A sensação era a mesma da invasão da agulha enquanto tirava
sangue, as enfermeiras perfuravam certeiras, a diferença é que era
permissivo. Os outros não se importavam tanto antes de invadir-lhe, eram
incisivos mesmo - não lhe permitiam que dissesse não. Era sempre sim,
sim, sim, SIM. Quase que em obrigação era pressuposto que ele havia
aceitado sua condição, condição desconhecida dele, mas que os outros
sempre reconheciam.
Pois que sua inocência era mentira: 'ninguém pode ser deste
modo!', pois que ele era ninguém, sempre fora, ainda que não lhe
permitissem. Era tão belo como um não em uma sala positiva, ainda
contrariando o poeta e a ordem, como sempre, na rebeldia que não era
heróica, era vilã. Se ao menos fosse vilão por inteiro, ainda existiria
certa cota de perdão, mas também não lhe era permitido - ' Imagine só?!
Idiotinha, mal?! Pudera!'. Acabava sendo nada, como sempre.
Se quer saber, a culpa também era dele. Não se bastava, nunca.
Ainda que obtivesse a maior sorte do mundo, do mundo, 'Oh, mas ainda
existiria o azar!' - então era incompleto. Os que não se bastam se
cavam, se corroem. 'Ao menos se fosse como os outros!' - sempre se
dizia, sempre lhe diziam. Estes outros intermináveis. Lhe restava certa
confiança no futuro, era bem verdade, confiança de que um dia iria acontecer, sim, acontecer.

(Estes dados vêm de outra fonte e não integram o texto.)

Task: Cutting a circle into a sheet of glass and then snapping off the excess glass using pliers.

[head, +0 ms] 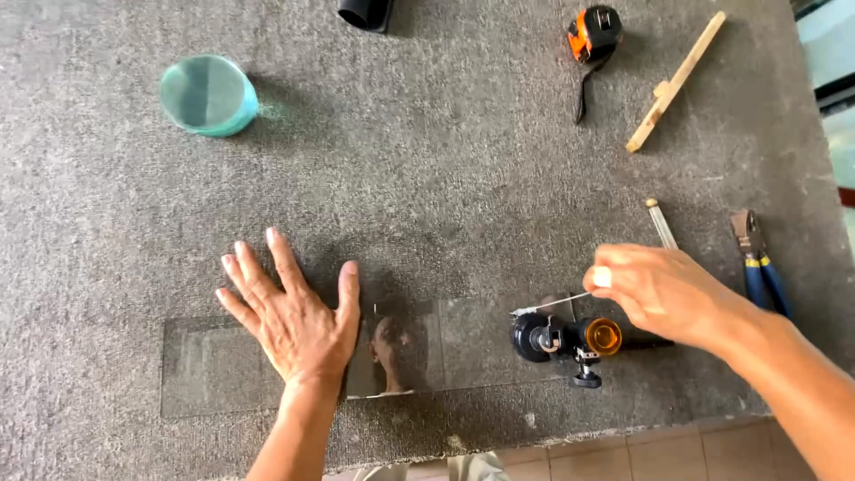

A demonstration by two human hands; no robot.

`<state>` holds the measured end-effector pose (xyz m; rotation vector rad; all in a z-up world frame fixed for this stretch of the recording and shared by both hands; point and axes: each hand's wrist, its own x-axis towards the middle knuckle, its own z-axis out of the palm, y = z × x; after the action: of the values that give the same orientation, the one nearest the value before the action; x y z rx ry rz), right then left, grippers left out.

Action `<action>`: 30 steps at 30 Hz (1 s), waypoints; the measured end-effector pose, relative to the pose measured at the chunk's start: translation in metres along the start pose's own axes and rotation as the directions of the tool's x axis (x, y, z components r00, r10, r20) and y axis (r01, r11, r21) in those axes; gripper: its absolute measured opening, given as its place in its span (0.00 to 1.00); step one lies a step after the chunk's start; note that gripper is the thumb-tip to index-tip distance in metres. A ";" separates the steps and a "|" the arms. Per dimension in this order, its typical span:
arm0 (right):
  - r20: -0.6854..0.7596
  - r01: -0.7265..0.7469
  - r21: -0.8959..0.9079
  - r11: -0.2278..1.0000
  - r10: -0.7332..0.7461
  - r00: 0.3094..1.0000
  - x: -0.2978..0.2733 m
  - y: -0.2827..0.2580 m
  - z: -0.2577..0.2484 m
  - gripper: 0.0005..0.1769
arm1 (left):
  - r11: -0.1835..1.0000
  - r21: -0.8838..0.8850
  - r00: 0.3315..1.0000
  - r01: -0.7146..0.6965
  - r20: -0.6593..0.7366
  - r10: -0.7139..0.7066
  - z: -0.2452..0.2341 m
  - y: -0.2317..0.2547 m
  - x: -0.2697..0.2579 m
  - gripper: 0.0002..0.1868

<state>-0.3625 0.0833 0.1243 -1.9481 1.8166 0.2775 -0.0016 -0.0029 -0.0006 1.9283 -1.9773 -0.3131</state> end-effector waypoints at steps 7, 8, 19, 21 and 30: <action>0.145 -0.098 -0.051 0.994 0.104 0.984 -0.023 0.043 0.019 0.06 | 0.999 -0.045 1.000 0.003 -0.004 -0.004 0.000 -0.001 -0.003 0.50; 0.182 -0.122 -0.041 0.992 0.127 0.975 -0.030 0.047 0.022 0.05 | 0.999 -0.046 1.000 -0.006 -0.029 0.005 0.001 -0.002 -0.003 0.50; -0.491 -0.312 0.423 0.851 0.505 0.710 0.011 0.140 0.017 0.08 | 1.000 -0.011 0.988 0.021 -0.156 -0.022 0.026 -0.016 -0.006 0.52; -0.449 -0.381 0.504 0.775 0.612 0.651 0.033 0.169 0.025 0.09 | 0.997 0.071 0.988 0.014 -0.157 -0.003 0.036 -0.030 -0.006 0.55; -0.597 -0.248 0.330 0.911 0.405 0.692 0.034 0.174 0.026 0.11 | 0.998 -0.014 0.974 -0.059 -0.219 0.055 0.034 -0.029 -0.004 0.55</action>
<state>-0.5255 0.0617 0.0528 -1.6468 2.5144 -0.5757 0.0115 -0.0033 -0.0431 1.8051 -1.8741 -0.1002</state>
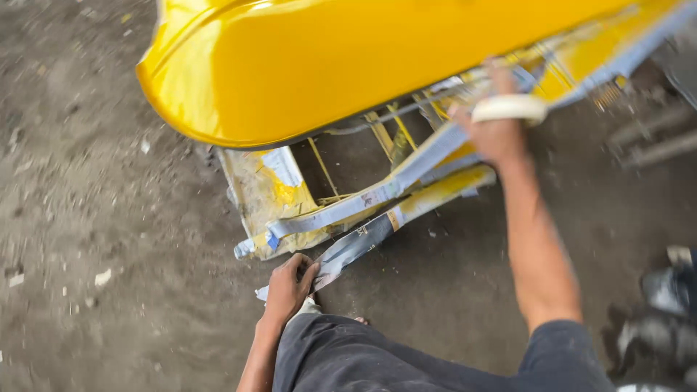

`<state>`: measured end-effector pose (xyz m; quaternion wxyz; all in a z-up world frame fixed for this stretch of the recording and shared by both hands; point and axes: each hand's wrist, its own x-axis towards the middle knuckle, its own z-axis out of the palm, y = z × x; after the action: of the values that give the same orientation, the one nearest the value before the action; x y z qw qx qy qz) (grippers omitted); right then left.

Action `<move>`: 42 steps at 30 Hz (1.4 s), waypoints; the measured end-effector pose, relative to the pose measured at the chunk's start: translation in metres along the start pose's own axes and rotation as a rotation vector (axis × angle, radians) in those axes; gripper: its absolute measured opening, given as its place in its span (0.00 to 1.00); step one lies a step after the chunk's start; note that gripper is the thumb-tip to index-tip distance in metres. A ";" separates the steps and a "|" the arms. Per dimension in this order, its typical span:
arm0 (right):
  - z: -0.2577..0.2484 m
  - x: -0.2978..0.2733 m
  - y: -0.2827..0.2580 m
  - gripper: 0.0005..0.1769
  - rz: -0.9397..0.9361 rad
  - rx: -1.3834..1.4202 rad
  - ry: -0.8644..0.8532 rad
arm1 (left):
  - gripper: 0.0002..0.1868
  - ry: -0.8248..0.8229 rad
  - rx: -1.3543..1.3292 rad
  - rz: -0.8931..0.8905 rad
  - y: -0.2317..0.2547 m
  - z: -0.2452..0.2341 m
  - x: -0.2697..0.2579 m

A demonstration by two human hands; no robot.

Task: The person tears strips of newspaper and secures them to the frame of a yellow vehicle using masking tape. They repeatedly tear paper, apply tape to the edges, and smooth the newspaper onto the vehicle's metal structure.

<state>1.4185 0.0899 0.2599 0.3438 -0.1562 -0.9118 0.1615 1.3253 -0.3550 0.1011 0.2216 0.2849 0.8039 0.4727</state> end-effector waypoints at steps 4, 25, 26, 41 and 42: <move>0.040 0.191 0.129 0.62 -0.106 -0.264 0.166 | 0.11 0.175 -0.022 -0.121 -0.007 0.003 -0.020; 0.007 -0.029 0.034 0.20 -0.039 -0.024 -0.114 | 0.10 0.374 0.014 -0.096 0.013 0.053 -0.087; 0.005 -0.064 0.029 0.21 0.109 0.140 -0.214 | 0.09 0.357 0.015 -0.117 0.013 0.062 -0.095; -0.014 -0.373 -0.012 0.28 0.626 0.144 -0.741 | 0.07 0.109 0.051 -0.120 -0.012 0.105 -0.165; -0.012 -0.384 -0.016 0.29 0.635 0.145 -0.715 | 0.09 0.079 0.077 -0.075 -0.022 0.105 -0.168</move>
<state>1.6982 -0.0740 0.0539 -0.0474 -0.3372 -0.8663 0.3654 1.5095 -0.4094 0.0482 0.1960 0.2441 0.8398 0.4436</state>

Não eram poucas as vezes em que vira isso, as pessoas 'acontecem' o
tempo todo... Mas ainda era parte do 'não se bastar', e talvez se
corroesse novamente caso acontecesse de um dia acontecer.
Tomara Deus, algum dia os 'meio-termo' sejam permitidos, os
que não escolhem, os que não germinam, os que 'caem pela metade'. Seria
um anjo se pudesse, o anjo era o mínimo, era a essência. Essência não se
corrói, então seria completo, pleno. Seria um anjo se pudesse.